Given records -
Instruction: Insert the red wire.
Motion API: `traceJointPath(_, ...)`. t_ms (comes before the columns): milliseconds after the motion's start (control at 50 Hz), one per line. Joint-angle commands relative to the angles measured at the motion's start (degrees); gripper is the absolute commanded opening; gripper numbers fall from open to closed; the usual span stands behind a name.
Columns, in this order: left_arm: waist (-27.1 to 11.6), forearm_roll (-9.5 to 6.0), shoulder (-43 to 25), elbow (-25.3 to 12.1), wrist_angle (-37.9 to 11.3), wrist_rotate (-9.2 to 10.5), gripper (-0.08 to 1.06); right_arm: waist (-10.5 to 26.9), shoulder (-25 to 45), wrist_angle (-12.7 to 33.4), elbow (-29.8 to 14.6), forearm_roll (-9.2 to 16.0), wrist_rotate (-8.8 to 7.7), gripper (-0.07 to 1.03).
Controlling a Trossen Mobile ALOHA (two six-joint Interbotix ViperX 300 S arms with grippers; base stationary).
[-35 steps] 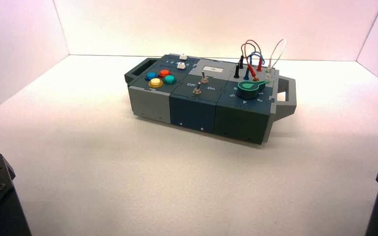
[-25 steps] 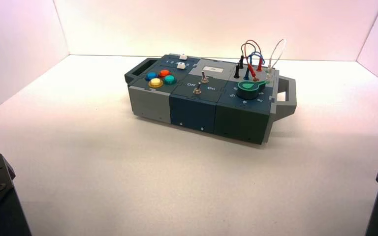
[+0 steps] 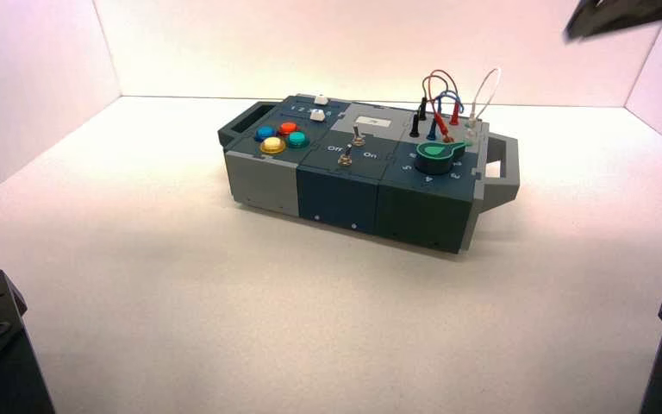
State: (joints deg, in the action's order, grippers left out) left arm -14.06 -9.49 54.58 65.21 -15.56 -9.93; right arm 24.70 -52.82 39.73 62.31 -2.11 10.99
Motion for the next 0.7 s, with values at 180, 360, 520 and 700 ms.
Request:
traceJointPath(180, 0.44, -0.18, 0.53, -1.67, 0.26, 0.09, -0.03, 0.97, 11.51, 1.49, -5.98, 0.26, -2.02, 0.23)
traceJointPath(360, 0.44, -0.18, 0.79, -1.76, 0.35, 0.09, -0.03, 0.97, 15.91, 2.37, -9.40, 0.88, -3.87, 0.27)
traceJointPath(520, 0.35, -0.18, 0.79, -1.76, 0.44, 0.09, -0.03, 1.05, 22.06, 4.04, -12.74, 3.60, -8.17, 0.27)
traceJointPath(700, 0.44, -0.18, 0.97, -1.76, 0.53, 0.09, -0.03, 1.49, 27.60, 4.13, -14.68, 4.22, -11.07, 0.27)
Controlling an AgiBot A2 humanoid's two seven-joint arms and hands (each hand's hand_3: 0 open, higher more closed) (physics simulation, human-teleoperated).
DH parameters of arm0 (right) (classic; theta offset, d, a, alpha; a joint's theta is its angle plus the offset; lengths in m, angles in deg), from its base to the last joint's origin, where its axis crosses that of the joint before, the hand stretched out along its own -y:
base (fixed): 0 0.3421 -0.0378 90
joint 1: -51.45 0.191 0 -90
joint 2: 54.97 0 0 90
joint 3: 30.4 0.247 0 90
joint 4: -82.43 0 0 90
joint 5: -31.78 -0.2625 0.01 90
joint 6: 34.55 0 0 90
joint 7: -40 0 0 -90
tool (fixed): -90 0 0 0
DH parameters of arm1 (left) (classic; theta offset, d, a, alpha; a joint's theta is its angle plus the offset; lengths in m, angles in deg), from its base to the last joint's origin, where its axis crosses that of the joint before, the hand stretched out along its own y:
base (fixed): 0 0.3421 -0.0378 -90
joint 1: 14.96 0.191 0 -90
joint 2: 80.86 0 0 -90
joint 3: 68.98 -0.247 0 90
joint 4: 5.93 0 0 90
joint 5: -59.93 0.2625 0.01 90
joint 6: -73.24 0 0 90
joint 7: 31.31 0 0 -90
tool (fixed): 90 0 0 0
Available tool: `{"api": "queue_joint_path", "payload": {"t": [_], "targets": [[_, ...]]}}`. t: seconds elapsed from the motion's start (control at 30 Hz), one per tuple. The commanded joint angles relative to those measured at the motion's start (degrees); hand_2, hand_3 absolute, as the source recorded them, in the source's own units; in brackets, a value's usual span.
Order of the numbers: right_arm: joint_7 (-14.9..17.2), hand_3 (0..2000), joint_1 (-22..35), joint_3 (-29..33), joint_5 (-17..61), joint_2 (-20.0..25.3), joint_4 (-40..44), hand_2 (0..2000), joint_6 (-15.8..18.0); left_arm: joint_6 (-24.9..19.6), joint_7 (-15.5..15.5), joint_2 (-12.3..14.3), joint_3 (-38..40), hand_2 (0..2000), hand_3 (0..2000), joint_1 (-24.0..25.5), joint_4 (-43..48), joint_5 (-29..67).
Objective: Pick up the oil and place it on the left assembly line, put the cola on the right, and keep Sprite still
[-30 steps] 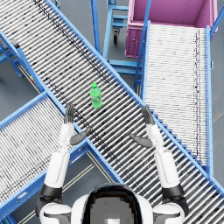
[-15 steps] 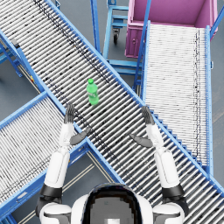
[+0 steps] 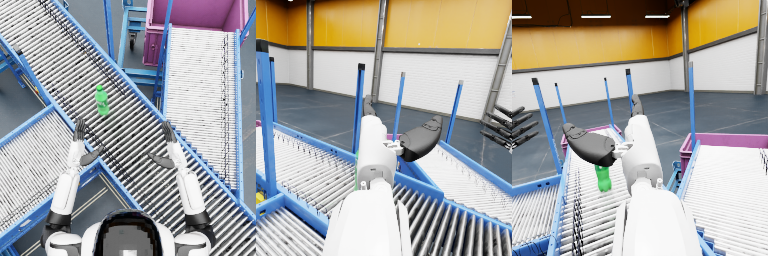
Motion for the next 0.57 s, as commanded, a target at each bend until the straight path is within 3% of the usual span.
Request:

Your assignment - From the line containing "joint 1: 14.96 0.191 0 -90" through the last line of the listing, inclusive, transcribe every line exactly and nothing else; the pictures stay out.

Response -
joint 1: 14.96 0.191 0 -90
joint 2: 80.86 0 0 -90
joint 3: 68.98 -0.247 0 90
joint 4: 5.93 0 0 90
joint 5: -59.93 0.2625 0.01 90
joint 6: -73.24 0 0 90
joint 7: 31.31 0 0 -90
tool (fixed): 90 0 0 0
Available tool: `{"api": "queue_joint_path", "payload": {"t": [_], "targets": [[_, ...]]}}`. t: seconds elapsed from the motion's start (control at 30 Hz), one per tuple. The commanded joint angles relative to those measured at the motion's start (degrees); hand_2, hand_3 absolute, as the source recorded them, in the source's own units; in brackets, a value's usual span.
Order of the numbers: right_arm: joint_7 (-14.9..17.2), hand_3 (0..2000), joint_1 (-22..35), joint_3 (-29..33), joint_5 (-17..61), joint_2 (-20.0..25.3), joint_4 (-40..44), hand_2 (0..2000), joint_6 (-15.8..18.0); left_arm: joint_6 (-24.9..19.6), joint_7 (-15.5..15.5), joint_2 (-12.3..14.3), joint_3 (-38..40), hand_2 (0..2000), hand_3 (0..2000), joint_1 (-24.0..25.5), joint_4 (-43..48), joint_5 (-29..67).
Objective: Pick up the oil and place it on the left assembly line, put the cola on the right, and keep Sprite still
[-30 steps] 
[-15 steps] 
[+0 steps] 
Motion for the next 0.57 s, as commanded, a target at each bend until the straight path is within 3% of the usual span.
Request:

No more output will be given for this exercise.